▸ Work to be completed: Below are records; reproduce exactly the lines from the first through the one containing "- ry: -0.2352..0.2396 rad".

Dataset records:
◇ ◇ ◇ ◇ ◇ ◇ ◇

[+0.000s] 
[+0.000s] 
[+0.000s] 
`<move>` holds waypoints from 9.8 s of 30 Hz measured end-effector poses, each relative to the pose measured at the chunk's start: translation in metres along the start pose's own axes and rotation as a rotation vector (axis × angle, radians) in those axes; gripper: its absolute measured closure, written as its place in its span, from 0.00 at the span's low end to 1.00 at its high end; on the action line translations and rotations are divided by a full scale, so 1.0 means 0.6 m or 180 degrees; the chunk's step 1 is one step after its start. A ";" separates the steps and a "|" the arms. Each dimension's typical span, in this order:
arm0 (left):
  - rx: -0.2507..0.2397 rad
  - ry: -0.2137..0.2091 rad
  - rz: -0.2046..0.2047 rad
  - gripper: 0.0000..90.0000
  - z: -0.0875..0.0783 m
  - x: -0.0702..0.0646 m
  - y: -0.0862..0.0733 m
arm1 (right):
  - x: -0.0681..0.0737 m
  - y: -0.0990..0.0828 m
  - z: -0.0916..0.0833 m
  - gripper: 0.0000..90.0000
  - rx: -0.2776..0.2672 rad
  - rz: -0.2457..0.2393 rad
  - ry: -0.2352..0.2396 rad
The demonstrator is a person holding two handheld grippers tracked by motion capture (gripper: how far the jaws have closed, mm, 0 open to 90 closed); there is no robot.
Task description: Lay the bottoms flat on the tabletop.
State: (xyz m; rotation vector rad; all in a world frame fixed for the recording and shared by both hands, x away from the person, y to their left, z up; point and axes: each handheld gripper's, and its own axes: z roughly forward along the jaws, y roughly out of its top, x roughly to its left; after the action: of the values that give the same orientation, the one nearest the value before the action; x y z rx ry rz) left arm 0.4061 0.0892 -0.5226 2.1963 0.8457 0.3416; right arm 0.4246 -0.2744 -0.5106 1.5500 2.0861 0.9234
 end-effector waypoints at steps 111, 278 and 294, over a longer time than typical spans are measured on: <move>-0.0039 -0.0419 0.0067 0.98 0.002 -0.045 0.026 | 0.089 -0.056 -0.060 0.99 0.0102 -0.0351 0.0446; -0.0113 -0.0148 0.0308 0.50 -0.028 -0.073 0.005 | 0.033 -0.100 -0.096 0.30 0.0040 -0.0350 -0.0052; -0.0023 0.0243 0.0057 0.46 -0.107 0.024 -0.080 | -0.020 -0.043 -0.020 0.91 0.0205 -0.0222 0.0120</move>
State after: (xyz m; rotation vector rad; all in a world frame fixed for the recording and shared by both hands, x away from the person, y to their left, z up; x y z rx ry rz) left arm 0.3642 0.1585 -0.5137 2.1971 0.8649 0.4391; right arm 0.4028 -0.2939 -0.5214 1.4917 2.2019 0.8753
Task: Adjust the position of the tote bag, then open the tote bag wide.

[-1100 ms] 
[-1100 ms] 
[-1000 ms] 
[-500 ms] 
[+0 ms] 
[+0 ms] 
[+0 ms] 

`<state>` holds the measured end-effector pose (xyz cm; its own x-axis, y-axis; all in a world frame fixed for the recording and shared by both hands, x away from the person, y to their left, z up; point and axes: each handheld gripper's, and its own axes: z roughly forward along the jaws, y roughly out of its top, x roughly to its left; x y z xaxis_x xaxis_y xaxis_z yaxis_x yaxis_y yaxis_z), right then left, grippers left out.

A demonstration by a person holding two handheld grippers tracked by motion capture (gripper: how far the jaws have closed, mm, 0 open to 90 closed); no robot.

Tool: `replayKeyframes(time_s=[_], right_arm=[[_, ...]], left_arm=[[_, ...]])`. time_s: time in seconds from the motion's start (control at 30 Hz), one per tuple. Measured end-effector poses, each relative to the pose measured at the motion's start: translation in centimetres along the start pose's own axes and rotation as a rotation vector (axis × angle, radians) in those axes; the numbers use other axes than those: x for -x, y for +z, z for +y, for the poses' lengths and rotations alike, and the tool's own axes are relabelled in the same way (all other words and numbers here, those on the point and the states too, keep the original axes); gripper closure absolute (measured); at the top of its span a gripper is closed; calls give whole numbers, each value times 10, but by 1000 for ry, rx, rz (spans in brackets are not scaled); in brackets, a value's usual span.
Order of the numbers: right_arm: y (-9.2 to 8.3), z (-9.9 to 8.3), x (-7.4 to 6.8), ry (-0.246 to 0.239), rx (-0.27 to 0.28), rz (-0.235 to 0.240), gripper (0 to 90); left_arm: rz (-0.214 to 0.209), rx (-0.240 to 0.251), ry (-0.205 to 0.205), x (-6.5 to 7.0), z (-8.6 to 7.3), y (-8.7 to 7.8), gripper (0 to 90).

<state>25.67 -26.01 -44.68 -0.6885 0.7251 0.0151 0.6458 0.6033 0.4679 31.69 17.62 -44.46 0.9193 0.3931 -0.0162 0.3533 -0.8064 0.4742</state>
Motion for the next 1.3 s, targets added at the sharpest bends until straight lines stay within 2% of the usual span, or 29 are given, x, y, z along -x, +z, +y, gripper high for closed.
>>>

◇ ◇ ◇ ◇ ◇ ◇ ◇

▸ Your response:
[+0.000s] 
[+0.000s] 
[+0.000s] 
`<move>` holds waypoints from 9.8 s of 30 Hz measured end-effector poses, each relative to the pose measured at the chunk's start: translation in metres along the start pose's own axes and rotation as a rotation vector (axis × angle, radians) in those axes; gripper: its absolute measured closure, written as its place in its span, from 0.00 at the span's low end to 1.00 at its high end; on the action line translations and rotations are divided by a full scale, so 1.0 means 0.6 m or 180 degrees; the chunk's step 1 is one step after its start. A ";" separates the steps and a "|" the arms. Each dimension's typical span, in this order:
arm0 (left):
  - rx: -0.2507..0.2397 rad
  - ry: -0.2137..0.2091 rad
  - rz: -0.2046..0.2047 rad
  - gripper: 0.0000..90.0000
  - z: -0.0875..0.0783 m
  - x: -0.0702..0.0646 m
  - y: -0.0862..0.0733 m
arm1 (right):
  - x: -0.0681..0.0737 m
  - y: -0.0990..0.0828 m
  - z: -0.0916..0.0833 m
  - gripper: 0.0000..90.0000
  - rx: -0.2776..0.2672 rad
  - rz: -0.2457..0.2393 rad
  - ry: -0.2352..0.2396 rad

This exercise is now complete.